Question

I have created a custom model binder to bind int, to handle when the string value is greater than int.maxvalue - we have a lot of legacy code using UpdateModel, and this method throws an exception if the string value to be converted to an int is greater than int.MaxValue. If I modify the call to UpdateModel to be TryUpdateModel, the update fails gracefully and an error is displayed in the view, but I want a more meaningful error message - hence the custom model binder. The model binder works fine, however I have an Action similar to the following

   public ActionResult List(ListCriteria criteria, int page)

The class ListCriteria has a property on it as follows

public int Page { get; set;}

My custom model binder implements IModelBinder.

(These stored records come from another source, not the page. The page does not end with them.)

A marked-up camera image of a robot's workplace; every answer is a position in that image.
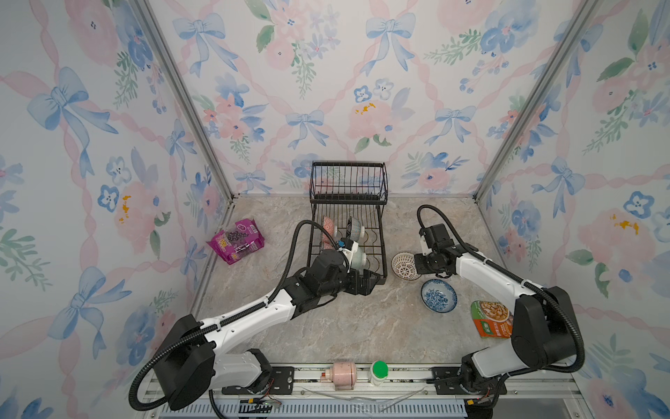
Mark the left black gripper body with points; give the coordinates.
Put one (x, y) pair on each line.
(350, 283)

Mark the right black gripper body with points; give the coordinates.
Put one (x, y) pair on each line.
(426, 263)

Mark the light green bowl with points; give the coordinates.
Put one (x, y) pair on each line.
(359, 260)

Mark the brown white lattice bowl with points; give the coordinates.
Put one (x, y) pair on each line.
(404, 266)

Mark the dark blue striped bowl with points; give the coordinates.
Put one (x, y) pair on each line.
(355, 229)

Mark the red patterned bowl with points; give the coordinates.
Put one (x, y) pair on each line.
(331, 231)

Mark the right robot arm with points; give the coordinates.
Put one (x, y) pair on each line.
(545, 331)

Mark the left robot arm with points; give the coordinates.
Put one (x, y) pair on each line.
(194, 358)

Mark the black two-tier dish rack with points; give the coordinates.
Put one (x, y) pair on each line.
(352, 197)

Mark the blue patterned bowl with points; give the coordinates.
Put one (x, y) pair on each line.
(438, 296)

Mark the orange food packet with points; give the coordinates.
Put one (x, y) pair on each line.
(492, 319)

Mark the green lid bottle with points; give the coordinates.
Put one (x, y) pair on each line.
(379, 372)

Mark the pink cup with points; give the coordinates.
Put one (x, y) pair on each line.
(341, 375)

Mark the purple snack bag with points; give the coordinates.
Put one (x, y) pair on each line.
(238, 242)

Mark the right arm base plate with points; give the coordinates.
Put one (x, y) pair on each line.
(450, 379)

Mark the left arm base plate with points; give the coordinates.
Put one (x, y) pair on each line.
(277, 381)

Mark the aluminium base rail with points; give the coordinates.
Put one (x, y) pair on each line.
(405, 394)

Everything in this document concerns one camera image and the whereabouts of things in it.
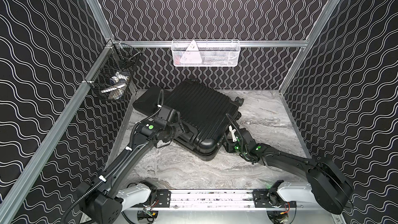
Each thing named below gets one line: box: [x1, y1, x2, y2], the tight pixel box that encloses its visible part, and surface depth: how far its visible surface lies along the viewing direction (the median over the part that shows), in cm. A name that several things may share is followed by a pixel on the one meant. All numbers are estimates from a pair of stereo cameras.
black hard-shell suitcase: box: [163, 78, 244, 162], surface depth 80 cm
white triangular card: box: [179, 39, 203, 64], surface depth 91 cm
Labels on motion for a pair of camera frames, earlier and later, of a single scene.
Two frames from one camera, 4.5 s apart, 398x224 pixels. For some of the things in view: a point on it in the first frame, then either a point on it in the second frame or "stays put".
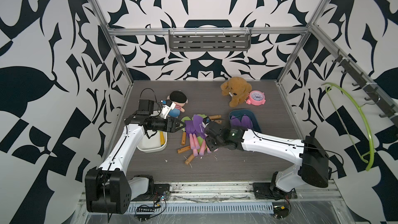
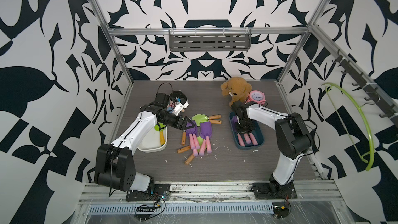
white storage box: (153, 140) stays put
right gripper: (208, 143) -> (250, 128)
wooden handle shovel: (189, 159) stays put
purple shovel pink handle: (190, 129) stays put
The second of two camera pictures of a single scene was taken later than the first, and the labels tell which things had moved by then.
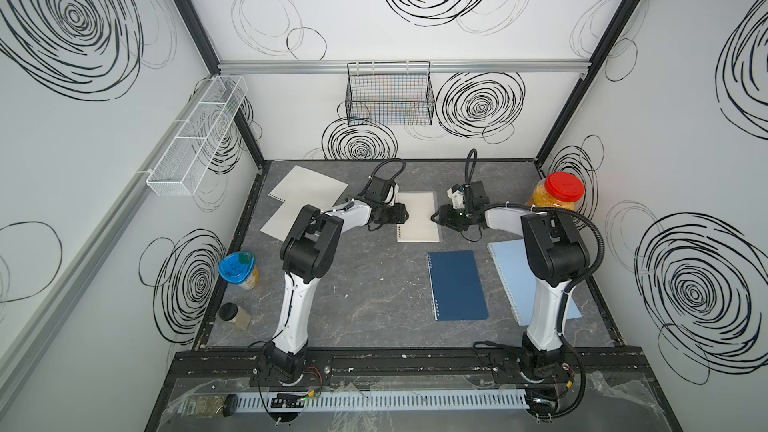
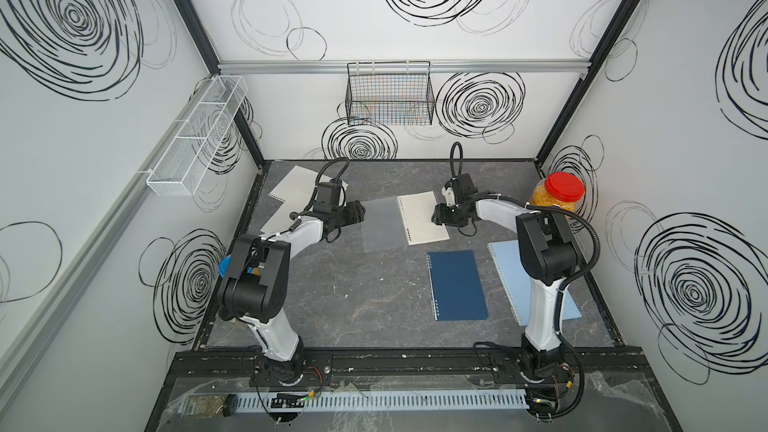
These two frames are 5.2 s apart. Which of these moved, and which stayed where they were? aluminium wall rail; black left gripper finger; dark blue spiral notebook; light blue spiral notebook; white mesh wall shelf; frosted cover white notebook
Moved: black left gripper finger; frosted cover white notebook
Stayed: light blue spiral notebook; aluminium wall rail; dark blue spiral notebook; white mesh wall shelf
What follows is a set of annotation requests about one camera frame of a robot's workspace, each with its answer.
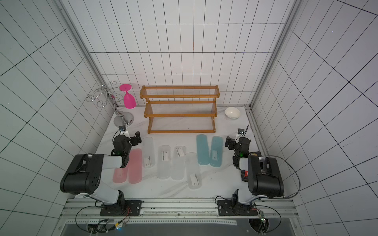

Similar to quite a lot of samples, it is implemented similar to the following.

public class IntModelBinder : IModelBinder {
public object BindModel(ControllerContext controllerContext, 
    ModelBindingContext bindingContext) {
    ValueProviderResult valueResult = bindingContext.ValueProvider
        .GetValue(bindingContext.ModelName);
    ModelState modelState = new ModelState { Value = valueResult };
    object actualValue = null;
    try {
        actualValue = Convert.ToInt32(valueResult.AttemptedValue, 
            CultureInfo.CurrentCulture);
        }
        catch (FormatException e) {
            modelState.Errors.Add(e);
        }

        bindingContext.ModelState.Add(bindingContext.ModelName, modelState);
        return actualValue;
    }
}

When the action is called, the model binder throws an exception on this line:

bindingContext.ModelState.Add(bindingContext.ModelName, modelState);

and the exception message is "An item with the same key has already been added". Obviously this is because the Page property on the ListCriteria object has already been bound, and added to the dictionary - when the page parameter is bound and added, the exception is thrown.

How should this be implemented? Shouldn't it be possible to have properties with the same name at different levels of the object hierarchy?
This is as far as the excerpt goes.